De acordo com o mesmo jornal, o secretário para a Segurança de Macau acrescentou ainda que se um livro “incluir factos contrários à lei é preciso tomar atenção a esse assunto”.

Na mesma ocasião, segundo um comunicado divulgado na quinta-feira, Wong Sio Chak frisou ser necessário uma revisão da defesa da segurança do Estado, já que última foi feita há 12 anos e que “devido à constante evolução da sociedade, a legislação deve ser sujeita a avaliação e aperfeiçoamento, de acordo com a conjuntura atual da defesa nacional”.

“É um assunto que ainda está em fase de estudo”, lê-se na mesma nota.

A lei da segurança nacional foi promulgada em 2009 em Macau, pelas autoridades locais, mas o tema ganhou atenção mediática mundial há pouco menos de um ano quando essa legislação foi imposta pela China continental à vizinha região administrativa especial chinesa, Hong Kong, após 2019 ter sido palco de protestos violentos que reuniram fações pró-democracia, antigovernamentais e anti-Pequim.

O Governo de Macau já tinha frisado que a atual legislação estipula “apenas a composição e as penas dos sete crimes tradicionais que ameaçam a segurança nacional, enumerados no artigo 23.º da Lei Básica”.

Ao contrário de Hong Kong, em Macau não há qualquer organismo de investigação criminal dependente do Governo central, nem a possibilidade de extradição para o interior da China por crime cometido no território.

A tipologia dos crimes é outra das diferenças, bem como o âmbito de práticas criminalizadas, bem menos abrangente em Macau do que em Hong Kong.

A moldura penal definida no caso de Hong Kong é uma das grandes diferenças.
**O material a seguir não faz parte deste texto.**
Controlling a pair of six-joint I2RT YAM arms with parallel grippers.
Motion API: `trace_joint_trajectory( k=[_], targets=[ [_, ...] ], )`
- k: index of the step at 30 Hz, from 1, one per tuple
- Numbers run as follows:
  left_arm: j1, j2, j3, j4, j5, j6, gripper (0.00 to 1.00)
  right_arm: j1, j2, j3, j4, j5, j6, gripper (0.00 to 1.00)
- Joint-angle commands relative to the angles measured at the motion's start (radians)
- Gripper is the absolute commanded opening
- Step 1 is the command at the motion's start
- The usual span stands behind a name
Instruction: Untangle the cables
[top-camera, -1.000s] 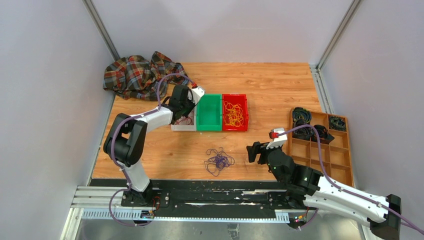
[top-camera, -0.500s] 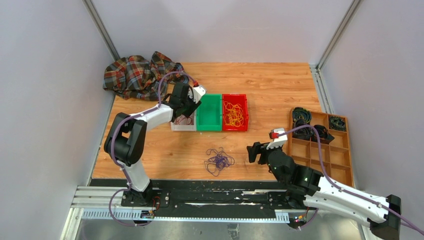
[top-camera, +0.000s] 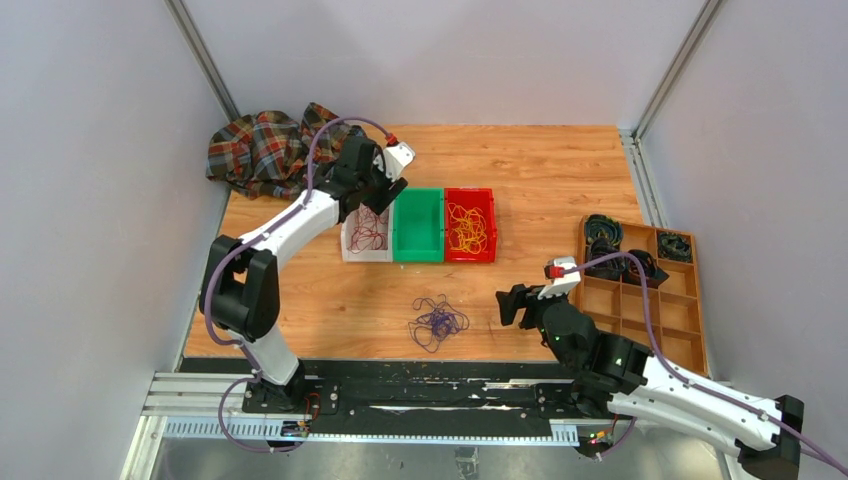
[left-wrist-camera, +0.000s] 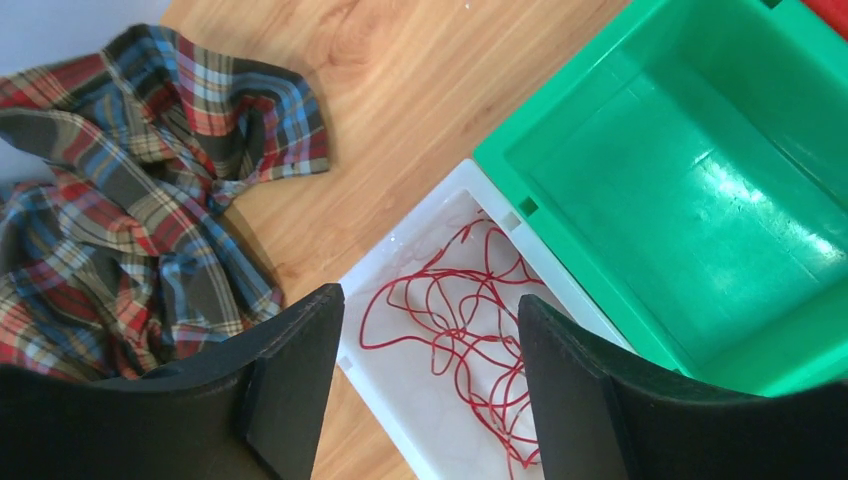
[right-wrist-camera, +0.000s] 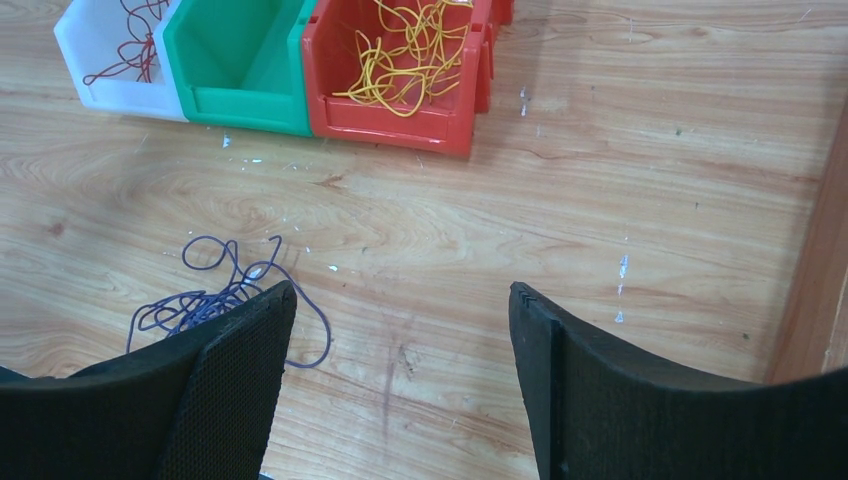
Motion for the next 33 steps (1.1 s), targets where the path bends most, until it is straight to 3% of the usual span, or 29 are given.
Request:
trace_joint_trajectory(
  k=[1, 6, 10, 12, 19, 26, 33],
  targets=[
    [-0.001, -0.022, 0.052, -0.078, 0.017, 0.028, 0.7, 0.016, -0.027, 0.03, -0.02, 0.02, 0.002, 0.77],
    [-0.002, -0.035, 0.1, -0.139, 0.027, 0.043, 0.72, 0.016, -0.037, 0.037, -0.036, 0.017, -0.001, 0.77],
    [-0.006, -0.111, 0.147, -0.322, 0.213, 0.033, 0.79, 0.016, -0.042, 0.039, -0.041, 0.017, -0.007, 0.78],
    [-0.031, -0.175, 0.111, -0.395, 0.312, 0.041, 0.8, 0.016, -0.039, 0.037, -0.04, 0.013, -0.006, 0.78],
    [-0.23, -0.352, -0.143, -0.495, 0.465, 0.08, 0.79, 0.016, -0.029, 0.019, -0.037, 0.009, 0.013, 0.78],
    [-0.411, -0.314, -0.27, -0.478, 0.46, 0.081, 0.74, 0.016, -0.014, 0.029, -0.045, 0.02, 0.016, 0.78],
    [-0.487, -0.221, -0.291, -0.383, 0.393, 0.077, 0.67, 0.016, 0.004, 0.033, -0.047, 0.025, 0.026, 0.77]
  ],
)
Isto porque a lei de Macau estabelece, como sanções principais, penas de prisão que oscilam entre um e 25 anos de prisão, mas na região vizinha a moldura penal prevê penas que vão dos 10 anos a prisão perpétua.

A lei imposta a Hong Kong já resultou em centenas de detenções e na exclusão de candidatos pró-democratas, com Pequim a impor uma reforma eleitoral ‘patriótica’ que reduziu o número de deputados escolhidos diretamente pelos eleitores para o parlamento local.

Hong Kong regressou à China em 1997. Seguiu-se Macau, dois anos depois, até aí administrada por Portugal, também sob um acordo com Pequim no qual se garantia ao território 50 anos de autonomia e liberdades mais amplas do que aquelas permitidas no resto da China, de acordo com o princípio ‘Um País, Dois Sistemas’.

A fórmula ‘Um País, Dois Sistemas’ foi usada em Macau e Hong Kong, após a transferência dos dois territórios para a China, e garante às duas regiões um elevado grau de autonomia a nível executivo, legislativo e judiciário.